§ **Task data**
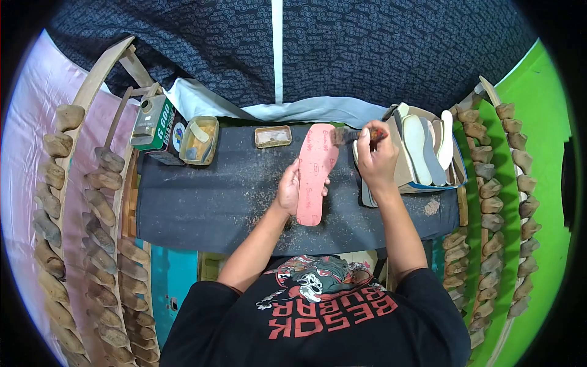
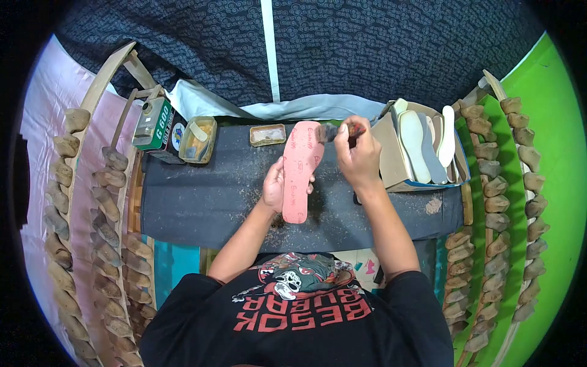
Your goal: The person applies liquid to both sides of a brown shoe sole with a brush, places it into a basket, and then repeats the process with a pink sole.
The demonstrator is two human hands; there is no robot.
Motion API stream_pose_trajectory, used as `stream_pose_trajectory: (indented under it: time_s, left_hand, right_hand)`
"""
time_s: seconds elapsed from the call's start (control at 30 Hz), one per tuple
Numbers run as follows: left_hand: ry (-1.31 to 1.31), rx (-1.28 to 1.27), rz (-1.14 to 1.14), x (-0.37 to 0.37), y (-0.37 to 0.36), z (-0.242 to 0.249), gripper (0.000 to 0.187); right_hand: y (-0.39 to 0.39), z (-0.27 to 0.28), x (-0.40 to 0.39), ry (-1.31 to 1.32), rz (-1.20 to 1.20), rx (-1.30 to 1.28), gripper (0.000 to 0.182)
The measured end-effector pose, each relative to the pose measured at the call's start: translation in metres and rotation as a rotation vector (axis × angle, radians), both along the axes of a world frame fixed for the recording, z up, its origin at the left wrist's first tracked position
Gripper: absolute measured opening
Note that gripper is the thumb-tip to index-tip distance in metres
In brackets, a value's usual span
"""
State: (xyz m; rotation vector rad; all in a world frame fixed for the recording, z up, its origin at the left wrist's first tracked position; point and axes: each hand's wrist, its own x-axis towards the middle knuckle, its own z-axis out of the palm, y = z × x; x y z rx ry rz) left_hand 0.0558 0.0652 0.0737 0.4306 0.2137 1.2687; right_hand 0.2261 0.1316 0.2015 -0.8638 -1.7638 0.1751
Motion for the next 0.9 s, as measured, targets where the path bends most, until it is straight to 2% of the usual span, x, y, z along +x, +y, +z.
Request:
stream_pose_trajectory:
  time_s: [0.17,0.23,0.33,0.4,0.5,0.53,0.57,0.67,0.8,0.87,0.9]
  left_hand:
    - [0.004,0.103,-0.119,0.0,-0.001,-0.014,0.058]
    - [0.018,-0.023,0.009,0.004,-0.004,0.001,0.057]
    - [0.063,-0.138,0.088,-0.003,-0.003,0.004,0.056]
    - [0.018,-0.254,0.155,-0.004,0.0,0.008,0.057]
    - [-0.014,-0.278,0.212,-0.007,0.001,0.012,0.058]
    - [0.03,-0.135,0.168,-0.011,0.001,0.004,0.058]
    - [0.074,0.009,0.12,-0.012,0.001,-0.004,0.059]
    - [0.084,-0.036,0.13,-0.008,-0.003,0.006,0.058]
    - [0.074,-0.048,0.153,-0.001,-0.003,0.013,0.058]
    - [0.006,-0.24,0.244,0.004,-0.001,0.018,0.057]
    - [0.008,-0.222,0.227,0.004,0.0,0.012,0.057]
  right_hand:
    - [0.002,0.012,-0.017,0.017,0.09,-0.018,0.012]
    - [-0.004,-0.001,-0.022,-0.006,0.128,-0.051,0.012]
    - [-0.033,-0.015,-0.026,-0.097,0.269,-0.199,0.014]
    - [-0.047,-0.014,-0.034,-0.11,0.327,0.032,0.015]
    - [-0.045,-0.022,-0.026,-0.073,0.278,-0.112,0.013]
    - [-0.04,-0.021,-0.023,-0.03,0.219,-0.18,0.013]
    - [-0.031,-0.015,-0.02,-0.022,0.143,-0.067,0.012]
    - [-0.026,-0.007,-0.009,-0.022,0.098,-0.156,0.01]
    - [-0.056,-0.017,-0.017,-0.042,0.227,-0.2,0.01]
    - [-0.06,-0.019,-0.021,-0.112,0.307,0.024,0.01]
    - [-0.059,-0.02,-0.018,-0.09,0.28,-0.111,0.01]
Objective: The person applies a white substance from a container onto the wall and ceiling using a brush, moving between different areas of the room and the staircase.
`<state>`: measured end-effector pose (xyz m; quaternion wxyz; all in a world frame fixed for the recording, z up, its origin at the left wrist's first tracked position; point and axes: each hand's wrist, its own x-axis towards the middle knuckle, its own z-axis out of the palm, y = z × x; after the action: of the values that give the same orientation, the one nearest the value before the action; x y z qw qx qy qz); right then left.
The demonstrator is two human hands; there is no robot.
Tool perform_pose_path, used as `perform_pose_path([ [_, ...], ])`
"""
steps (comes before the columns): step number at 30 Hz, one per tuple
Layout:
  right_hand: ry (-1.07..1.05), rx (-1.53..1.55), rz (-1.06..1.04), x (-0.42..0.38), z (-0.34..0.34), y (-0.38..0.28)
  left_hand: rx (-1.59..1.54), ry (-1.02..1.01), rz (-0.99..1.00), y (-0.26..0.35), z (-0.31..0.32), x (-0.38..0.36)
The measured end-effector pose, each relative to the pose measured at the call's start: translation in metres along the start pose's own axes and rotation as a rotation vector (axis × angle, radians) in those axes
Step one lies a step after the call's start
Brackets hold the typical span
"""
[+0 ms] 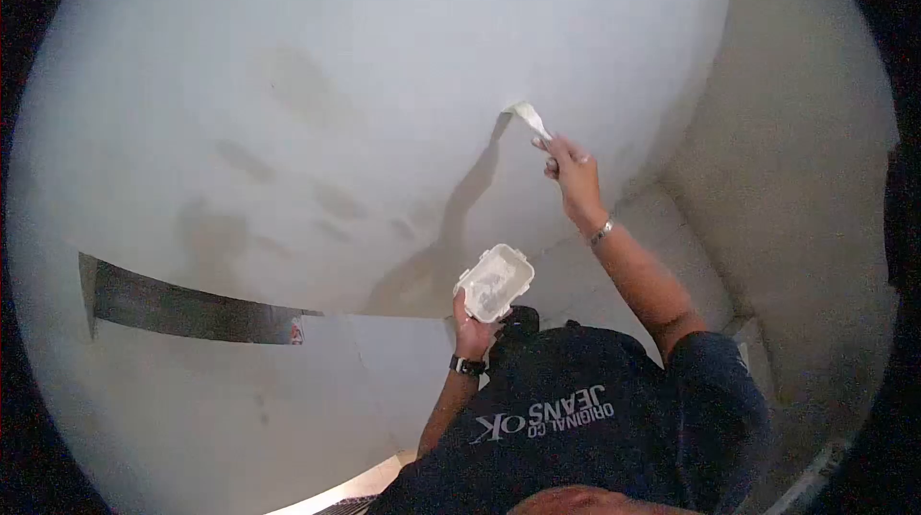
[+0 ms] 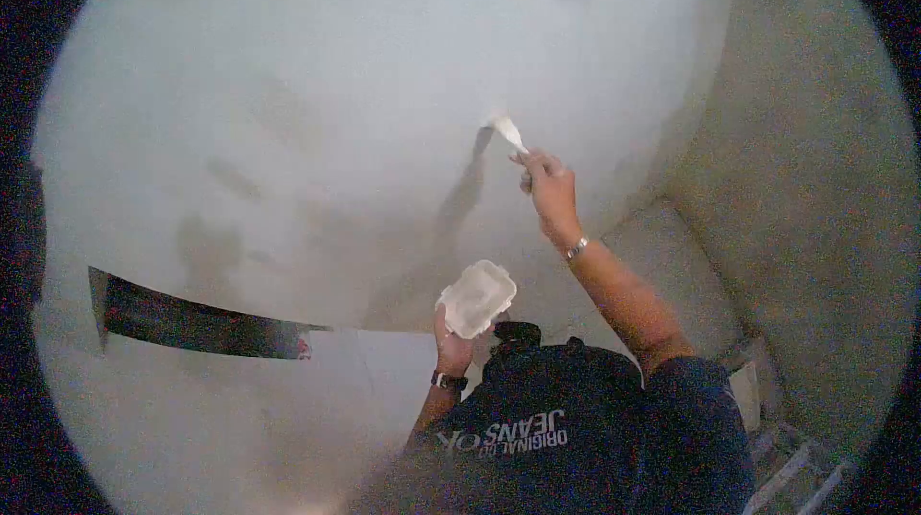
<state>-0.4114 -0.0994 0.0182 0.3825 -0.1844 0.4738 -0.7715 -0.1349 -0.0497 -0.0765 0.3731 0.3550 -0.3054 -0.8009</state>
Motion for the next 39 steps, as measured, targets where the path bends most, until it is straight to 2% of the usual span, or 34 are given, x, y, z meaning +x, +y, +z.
perform_pose_path([
  [2,-0.024,0.07,-0.085,0.018,0.012,-0.035,-0.095,0.006,-0.006,-0.011,-0.01,0.01],
  [4,-0.029,0.096,-0.164,0.023,0.016,-0.069,-0.041,0.044,-0.013,-0.005,0.003,0.006],
  [6,-0.046,0.117,-0.241,0.029,0.017,-0.073,0.005,0.086,-0.013,-0.003,0.011,0.003],
  [9,-0.002,0.073,-0.262,0.034,0.0,-0.048,0.084,0.137,-0.026,0.004,0.022,0.001],
  [11,-0.029,-0.15,-0.066,0.044,-0.018,-0.015,-0.023,0.148,-0.104,0.007,0.026,0.003],
  [14,0.062,-0.104,-0.087,0.044,-0.038,0.032,-0.049,0.089,-0.082,0.006,0.024,0.003],
  [15,0.081,-0.155,-0.023,0.046,-0.047,0.045,-0.047,0.081,-0.073,0.007,0.024,0.004],
  [16,0.101,-0.205,0.042,0.045,-0.05,0.051,-0.048,0.088,-0.071,0.009,0.026,0.005],
  [19,0.139,-0.148,0.048,0.022,-0.054,0.056,-0.033,0.073,-0.028,0.005,0.025,0.0],
  [22,0.141,-0.186,-0.019,0.023,-0.02,0.02,-0.052,0.046,-0.012,0.0,0.016,0.004],
  [24,0.03,-0.151,-0.01,0.027,0.012,-0.027,-0.084,0.032,-0.028,-0.002,0.012,0.005],
  [28,-0.066,0.058,-0.165,0.017,0.057,-0.095,-0.071,0.043,-0.007,0.002,0.018,0.0],
  [29,-0.101,0.136,-0.235,0.018,0.052,-0.092,-0.071,0.062,-0.003,-0.006,0.018,0.001],
  [33,-0.069,0.064,-0.29,0.015,0.036,-0.068,-0.025,0.085,0.02,-0.003,0.02,0.001],
  [35,-0.037,-0.082,-0.162,0.024,0.013,-0.026,-0.08,0.138,-0.045,-0.005,0.018,0.001],
  [39,0.078,-0.221,-0.1,0.042,-0.037,0.055,-0.107,0.216,-0.046,-0.008,0.018,0.003],
])
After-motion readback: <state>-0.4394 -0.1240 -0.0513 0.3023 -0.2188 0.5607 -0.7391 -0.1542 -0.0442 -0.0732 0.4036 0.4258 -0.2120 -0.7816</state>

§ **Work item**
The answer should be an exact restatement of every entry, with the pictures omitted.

§ **Result of this task**
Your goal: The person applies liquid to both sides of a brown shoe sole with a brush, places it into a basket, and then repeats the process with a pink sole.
The demonstrator is two human hands; there is no robot.
Motion API stream_pose_trajectory, used as `stream_pose_trajectory: (indented under it: time_s, left_hand, right_hand)`
"""
time_s: seconds elapsed from the call's start (control at 30 Hz), one per tuple
Numbers run as follows: left_hand: ry (-1.31 to 1.31), rx (-1.28 to 1.27), rz (-1.14 to 1.14), x (-0.37 to 0.37), y (-0.37 to 0.36), z (-0.242 to 0.249), gripper (0.000 to 0.187); right_hand: y (-0.39 to 0.39), z (-0.27 to 0.28), x (-0.40 to 0.39), ry (-1.31 to 1.32), rz (-1.20 to 1.20), rx (-1.30 to 1.28), gripper (0.000 to 0.182)
The measured end-effector pose, each relative to the pose measured at the call's start: translation in metres and rotation as a rotation vector (axis × angle, radians), both along the axes of a world frame fixed for the recording, z up, its origin at the left wrist's first tracked position
Gripper: absolute measured opening
Note that gripper is the thumb-tip to index-tip distance in metres
In brackets, a value's usual span
"""
State: (xyz m; rotation vector rad; all in a world frame fixed for the recording, z up, its origin at the left wrist's first tracked position; point and axes: each hand's wrist, its own x-axis towards the middle knuckle, its own z-axis out of the palm, y = z × x; x y z rx ry rz) left_hand 0.0558 0.0652 0.0737 0.4306 0.2137 1.2687; right_hand 0.2261 0.1316 0.2015 -0.8638 -1.7638 0.1751
Motion for the next 0.9 s, as measured, targets where the path bends most, until it is straight to 2% of the usual span, x, y, z along +x, +y, +z.
Request:
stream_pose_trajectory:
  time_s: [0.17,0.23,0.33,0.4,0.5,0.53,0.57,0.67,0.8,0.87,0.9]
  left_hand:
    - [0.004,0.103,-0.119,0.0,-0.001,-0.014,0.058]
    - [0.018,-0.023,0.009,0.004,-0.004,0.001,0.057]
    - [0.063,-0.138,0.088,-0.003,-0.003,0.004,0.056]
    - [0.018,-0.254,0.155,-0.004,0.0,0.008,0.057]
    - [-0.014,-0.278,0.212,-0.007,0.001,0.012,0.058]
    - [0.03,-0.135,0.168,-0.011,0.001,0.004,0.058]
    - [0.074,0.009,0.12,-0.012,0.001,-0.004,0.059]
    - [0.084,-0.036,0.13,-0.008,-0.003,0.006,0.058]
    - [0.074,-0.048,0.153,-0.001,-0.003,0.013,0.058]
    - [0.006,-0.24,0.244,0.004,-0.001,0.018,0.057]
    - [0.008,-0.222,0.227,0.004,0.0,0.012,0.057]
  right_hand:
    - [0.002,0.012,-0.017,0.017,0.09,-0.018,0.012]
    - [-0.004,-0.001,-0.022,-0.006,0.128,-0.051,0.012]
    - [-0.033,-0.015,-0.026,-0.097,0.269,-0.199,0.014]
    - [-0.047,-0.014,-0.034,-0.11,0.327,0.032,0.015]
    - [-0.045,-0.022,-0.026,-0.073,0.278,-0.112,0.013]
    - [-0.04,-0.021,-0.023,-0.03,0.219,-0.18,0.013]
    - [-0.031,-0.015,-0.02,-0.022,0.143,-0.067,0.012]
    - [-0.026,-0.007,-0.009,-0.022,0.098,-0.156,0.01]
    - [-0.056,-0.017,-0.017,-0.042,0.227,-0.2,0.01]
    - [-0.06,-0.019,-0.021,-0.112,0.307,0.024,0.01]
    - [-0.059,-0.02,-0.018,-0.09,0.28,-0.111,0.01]
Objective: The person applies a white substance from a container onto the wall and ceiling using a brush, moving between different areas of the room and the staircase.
`<state>`: measured end-effector pose (xyz m; quaternion wxyz; all in a world frame fixed for the recording, z up, its origin at the left wrist's first tracked position; point and axes: each hand's wrist, its own x-axis towards the middle knuckle, its own z-axis out of the palm, y = z × x; after the action: of the values that give the same orientation, the one nearest the value before the action; x y z qw qx qy qz); right then left.
The demonstrator is two human hands; there is no robot.
Tool perform_pose_path, used as `perform_pose_path([ [_, ...], ])`
"""
steps (comes before the columns): step number at 30 Hz, one per tuple
Layout:
  right_hand: ry (-1.07..1.05), rx (-1.53..1.55), rz (-1.06..1.04), x (-0.42..0.38), z (-0.34..0.34), y (-0.38..0.28)
  left_hand: rx (-1.59..1.54), ry (-1.02..1.01), rz (-0.99..1.00), y (-0.26..0.35), z (-0.31..0.32), x (-0.38..0.36)
The measured end-effector pose, each relative to the pose measured at the call's start: translation in metres along the start pose's own axes and rotation as a rotation vector (axis × angle, radians) in those axes
Step one lies a step after the call's start
Brackets hold the typical span
"""
[+0 ms] 
[+0 ms] 
<state>-0.4114 -0.0994 0.0182 0.3825 -0.1844 0.4738 -0.7715 -0.1349 -0.0497 -0.0765 0.3731 0.3550 -0.3054 -0.8009</state>
Motion for the next 39 steps, as measured, targets where the path bends most, until it is straight to 2% of the usual span, or 34 are given, x, y, z meaning +x, +y, +z.
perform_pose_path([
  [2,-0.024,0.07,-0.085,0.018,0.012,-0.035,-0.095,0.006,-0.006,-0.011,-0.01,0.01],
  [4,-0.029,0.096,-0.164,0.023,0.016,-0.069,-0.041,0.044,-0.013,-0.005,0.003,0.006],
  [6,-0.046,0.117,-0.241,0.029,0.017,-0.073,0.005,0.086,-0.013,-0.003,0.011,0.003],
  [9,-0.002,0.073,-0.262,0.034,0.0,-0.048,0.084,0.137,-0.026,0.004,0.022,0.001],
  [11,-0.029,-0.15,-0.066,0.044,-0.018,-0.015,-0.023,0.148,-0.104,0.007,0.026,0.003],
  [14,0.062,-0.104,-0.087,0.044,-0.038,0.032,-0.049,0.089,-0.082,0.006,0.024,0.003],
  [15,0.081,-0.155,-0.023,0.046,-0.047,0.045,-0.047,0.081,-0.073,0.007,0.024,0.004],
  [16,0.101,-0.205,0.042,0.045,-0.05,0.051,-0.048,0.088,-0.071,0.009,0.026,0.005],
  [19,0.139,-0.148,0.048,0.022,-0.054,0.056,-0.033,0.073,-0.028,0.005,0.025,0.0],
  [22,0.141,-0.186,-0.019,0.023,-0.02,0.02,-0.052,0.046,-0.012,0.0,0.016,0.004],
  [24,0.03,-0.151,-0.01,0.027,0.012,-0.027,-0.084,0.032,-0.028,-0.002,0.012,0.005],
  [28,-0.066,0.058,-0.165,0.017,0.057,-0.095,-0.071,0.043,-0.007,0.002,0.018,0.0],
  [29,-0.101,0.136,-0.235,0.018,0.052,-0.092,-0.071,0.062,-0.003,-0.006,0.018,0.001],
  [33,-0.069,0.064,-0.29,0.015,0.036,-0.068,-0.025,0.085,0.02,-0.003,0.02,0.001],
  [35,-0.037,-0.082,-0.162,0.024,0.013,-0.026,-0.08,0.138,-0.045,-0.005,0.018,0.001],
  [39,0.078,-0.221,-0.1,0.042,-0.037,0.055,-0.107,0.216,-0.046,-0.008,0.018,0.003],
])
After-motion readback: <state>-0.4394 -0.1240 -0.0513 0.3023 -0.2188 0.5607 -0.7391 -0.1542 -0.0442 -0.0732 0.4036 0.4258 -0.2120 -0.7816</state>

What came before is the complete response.